#### ABOUT THIS TASK:
All lines below containing the string "link" are to be copied.

#### THE DATA:
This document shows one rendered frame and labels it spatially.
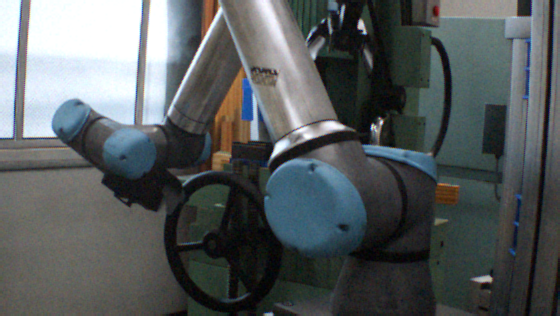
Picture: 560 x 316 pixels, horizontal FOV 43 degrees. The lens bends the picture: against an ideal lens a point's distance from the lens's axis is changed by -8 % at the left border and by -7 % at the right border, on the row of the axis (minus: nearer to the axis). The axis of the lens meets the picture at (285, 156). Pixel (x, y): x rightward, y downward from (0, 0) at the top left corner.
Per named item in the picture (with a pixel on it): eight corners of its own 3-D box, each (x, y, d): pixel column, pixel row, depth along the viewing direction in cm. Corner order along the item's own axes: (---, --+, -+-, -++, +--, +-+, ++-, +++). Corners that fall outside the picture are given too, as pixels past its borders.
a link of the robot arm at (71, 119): (66, 142, 116) (40, 127, 121) (105, 173, 125) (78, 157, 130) (92, 101, 118) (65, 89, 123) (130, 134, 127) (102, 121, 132)
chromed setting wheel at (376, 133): (364, 164, 179) (368, 111, 178) (386, 162, 189) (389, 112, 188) (376, 165, 177) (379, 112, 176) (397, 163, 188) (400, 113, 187)
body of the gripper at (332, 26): (326, 56, 150) (334, 4, 142) (321, 34, 156) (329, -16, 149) (363, 59, 151) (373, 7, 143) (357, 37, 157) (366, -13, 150)
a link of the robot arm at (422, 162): (446, 244, 104) (454, 148, 103) (398, 258, 93) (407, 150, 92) (375, 232, 111) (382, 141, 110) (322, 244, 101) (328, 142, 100)
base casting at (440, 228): (186, 259, 178) (187, 221, 178) (308, 231, 227) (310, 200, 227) (355, 294, 155) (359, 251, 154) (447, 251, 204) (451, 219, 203)

#### ANSWER BOX:
a link of the robot arm at (71, 119): (66, 142, 116) (40, 127, 121) (105, 173, 125) (78, 157, 130) (92, 101, 118) (65, 89, 123) (130, 134, 127) (102, 121, 132)
a link of the robot arm at (422, 162): (446, 244, 104) (454, 148, 103) (398, 258, 93) (407, 150, 92) (375, 232, 111) (382, 141, 110) (322, 244, 101) (328, 142, 100)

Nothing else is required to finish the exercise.